The Deer Hunter is a 1978 American epic war drama film co-written and directed by Michael Cimino about a trio of Ruthenian American steelworkers and their service in the Vietnam War. The film stars Robert De Niro, Christopher Walken, John Savage, John Cazale, Meryl Streep, and George Dzundza. The story takes place in Clairton, a small working class town on the Monongahela River south of Pittsburgh and then in Vietnam, somewhere in the woodland and in Saigon, during the Vietnam War.
The film was based in part on an unproduced screenplay called The Man Who Came to Play by Louis Garfinkle and Quinn K. Redeker about Las Vegas and Russian roulette. Producer Michael Deeley, who bought the script, hired writer/director Michael Cimino who, with Deric Washburn, rewrote the script, taking the Russian roulette element and placing it in the Vietnam War. The film went over-budget and over-schedule and ended up costing $15 million. The scenes of Russian roulette were highly controversial on release.
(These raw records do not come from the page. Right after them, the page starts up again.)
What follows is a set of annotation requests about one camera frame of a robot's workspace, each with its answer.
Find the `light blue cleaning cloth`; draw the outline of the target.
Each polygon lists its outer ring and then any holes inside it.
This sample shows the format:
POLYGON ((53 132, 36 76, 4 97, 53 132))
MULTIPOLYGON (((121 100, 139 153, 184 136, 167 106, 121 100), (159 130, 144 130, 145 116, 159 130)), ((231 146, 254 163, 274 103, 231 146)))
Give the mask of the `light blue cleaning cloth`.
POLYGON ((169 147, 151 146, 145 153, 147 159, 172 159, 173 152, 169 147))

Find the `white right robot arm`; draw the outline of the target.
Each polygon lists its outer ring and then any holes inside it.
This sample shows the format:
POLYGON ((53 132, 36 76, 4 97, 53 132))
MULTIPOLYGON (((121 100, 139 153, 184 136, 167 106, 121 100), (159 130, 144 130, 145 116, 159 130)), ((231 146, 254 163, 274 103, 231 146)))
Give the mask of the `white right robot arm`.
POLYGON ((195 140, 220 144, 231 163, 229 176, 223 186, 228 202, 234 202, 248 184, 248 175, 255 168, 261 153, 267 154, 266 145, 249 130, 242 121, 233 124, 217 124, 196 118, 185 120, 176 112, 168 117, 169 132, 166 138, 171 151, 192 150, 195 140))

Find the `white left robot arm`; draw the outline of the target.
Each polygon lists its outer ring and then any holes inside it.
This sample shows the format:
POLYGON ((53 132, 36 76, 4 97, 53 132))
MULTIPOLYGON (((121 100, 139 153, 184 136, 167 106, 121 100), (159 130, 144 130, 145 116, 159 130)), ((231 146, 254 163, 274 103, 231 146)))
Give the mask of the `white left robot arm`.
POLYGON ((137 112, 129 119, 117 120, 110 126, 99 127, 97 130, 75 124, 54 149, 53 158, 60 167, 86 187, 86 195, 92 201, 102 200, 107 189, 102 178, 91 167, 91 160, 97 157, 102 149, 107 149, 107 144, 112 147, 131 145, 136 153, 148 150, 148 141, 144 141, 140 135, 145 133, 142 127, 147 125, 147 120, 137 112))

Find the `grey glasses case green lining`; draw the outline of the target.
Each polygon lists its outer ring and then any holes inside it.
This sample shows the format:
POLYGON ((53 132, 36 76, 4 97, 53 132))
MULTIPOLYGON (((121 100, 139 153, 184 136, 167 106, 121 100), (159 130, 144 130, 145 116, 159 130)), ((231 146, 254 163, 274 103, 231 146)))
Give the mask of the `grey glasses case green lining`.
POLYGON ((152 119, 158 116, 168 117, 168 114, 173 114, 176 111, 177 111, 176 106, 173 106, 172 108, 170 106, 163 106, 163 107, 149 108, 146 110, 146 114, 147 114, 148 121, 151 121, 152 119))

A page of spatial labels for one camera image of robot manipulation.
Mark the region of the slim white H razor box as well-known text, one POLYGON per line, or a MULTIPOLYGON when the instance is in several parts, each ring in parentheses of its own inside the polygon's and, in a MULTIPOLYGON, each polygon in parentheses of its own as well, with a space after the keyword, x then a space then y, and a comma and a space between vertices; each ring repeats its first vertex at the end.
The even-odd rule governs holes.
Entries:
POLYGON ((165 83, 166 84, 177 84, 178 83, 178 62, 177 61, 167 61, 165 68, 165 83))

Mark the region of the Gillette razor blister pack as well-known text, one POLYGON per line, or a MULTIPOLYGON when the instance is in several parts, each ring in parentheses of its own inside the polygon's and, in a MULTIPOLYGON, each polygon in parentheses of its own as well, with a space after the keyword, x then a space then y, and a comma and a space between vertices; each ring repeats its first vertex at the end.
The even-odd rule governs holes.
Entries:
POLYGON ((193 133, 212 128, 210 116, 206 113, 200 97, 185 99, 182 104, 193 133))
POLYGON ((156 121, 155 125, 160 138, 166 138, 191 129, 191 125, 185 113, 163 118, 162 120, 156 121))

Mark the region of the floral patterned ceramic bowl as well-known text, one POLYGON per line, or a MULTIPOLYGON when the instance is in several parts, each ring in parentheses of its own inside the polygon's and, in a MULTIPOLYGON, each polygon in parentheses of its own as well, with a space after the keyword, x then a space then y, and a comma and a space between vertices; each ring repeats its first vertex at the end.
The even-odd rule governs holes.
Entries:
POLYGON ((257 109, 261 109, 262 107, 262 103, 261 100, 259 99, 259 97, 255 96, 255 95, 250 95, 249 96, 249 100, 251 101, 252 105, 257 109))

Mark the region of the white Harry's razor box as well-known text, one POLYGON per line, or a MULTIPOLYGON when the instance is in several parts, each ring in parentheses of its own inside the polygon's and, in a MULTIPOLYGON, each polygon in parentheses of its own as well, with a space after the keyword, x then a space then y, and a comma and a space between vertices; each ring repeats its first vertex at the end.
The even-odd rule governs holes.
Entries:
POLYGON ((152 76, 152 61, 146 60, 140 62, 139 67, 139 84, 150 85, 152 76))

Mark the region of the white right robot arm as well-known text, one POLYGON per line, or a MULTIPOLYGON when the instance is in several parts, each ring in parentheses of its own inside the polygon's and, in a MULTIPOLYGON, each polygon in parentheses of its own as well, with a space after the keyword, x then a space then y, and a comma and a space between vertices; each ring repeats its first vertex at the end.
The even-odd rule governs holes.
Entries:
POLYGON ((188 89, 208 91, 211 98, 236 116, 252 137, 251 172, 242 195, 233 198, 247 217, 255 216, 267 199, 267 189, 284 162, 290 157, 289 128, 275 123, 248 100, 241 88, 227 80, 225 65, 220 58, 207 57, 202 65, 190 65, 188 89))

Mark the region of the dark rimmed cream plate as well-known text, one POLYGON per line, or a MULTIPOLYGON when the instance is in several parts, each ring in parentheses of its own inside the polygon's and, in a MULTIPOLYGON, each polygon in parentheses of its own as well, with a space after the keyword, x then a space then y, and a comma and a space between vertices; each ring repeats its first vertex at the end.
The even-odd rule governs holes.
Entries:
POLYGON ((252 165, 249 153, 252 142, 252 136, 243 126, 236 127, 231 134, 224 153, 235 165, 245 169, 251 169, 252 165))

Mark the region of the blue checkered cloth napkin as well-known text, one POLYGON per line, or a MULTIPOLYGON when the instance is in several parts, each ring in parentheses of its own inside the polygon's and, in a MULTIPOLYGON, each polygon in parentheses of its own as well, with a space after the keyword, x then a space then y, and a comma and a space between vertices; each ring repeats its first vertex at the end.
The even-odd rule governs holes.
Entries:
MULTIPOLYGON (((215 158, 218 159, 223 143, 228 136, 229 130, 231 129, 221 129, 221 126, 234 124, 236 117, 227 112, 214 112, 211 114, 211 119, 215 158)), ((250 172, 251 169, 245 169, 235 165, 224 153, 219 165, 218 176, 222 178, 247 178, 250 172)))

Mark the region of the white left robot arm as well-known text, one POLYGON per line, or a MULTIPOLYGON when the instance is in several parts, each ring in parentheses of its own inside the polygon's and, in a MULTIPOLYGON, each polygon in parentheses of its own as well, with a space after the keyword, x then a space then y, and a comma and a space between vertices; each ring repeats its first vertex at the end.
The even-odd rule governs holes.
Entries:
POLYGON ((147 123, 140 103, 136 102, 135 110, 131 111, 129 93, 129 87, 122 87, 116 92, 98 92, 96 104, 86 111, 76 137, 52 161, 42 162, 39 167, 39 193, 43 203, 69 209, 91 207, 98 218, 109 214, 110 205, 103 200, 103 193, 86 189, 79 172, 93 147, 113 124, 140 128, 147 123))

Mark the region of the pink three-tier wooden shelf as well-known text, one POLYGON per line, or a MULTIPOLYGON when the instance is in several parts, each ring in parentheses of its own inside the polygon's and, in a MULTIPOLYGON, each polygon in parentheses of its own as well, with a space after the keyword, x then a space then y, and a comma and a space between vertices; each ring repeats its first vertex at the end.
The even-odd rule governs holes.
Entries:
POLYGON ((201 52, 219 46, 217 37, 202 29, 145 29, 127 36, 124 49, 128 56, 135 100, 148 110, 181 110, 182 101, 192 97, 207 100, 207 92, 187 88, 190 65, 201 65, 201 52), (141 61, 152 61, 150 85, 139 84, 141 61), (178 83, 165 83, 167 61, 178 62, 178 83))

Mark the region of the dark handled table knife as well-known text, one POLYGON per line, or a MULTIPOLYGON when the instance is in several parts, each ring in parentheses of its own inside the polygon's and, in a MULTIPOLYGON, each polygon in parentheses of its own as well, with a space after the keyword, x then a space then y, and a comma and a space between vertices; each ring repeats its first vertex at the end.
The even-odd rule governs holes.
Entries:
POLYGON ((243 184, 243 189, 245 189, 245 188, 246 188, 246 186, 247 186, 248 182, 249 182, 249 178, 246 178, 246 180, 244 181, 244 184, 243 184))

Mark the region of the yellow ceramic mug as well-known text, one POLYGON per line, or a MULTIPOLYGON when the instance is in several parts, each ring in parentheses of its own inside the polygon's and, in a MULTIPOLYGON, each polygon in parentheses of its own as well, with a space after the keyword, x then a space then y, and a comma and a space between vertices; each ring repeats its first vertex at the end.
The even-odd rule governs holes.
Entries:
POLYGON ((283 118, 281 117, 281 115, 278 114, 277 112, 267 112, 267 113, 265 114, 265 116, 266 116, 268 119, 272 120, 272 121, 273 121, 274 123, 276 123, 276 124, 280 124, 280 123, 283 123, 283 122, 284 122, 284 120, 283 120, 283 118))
The film won five Academy Awards, including Best Picture, Best Director for Michael Cimino, and Best Supporting Actor for Christopher Walken, and was named by the American Film Institute as the 53rd greatest American film of all time in the 10th Anniversary Edition of the AFI's 100 Years...100 Movies list. In 1996, The Deer Hunter was selected for preservation in the United States National Film Registry by the Library of Congress as being "culturally, historically, or aesthetically significant".Synopsis
In Clairton, a small working-class town in western Pennsylvania, in late 1967, Russian American steel workers Michael "Mike" Vronsky (Robert De Niro), Steven Pushkov (John Savage), and Nikanor "Nick" Chebotarevich (Christopher Walken), with the support of their friends and coworkers Stan (John Cazale) and Peter "Axel" Axelrod (Chuck Aspegren) and local bar owner and friend John Welsh (George Dzundza), prepare for two rites of passage: marriage and military service.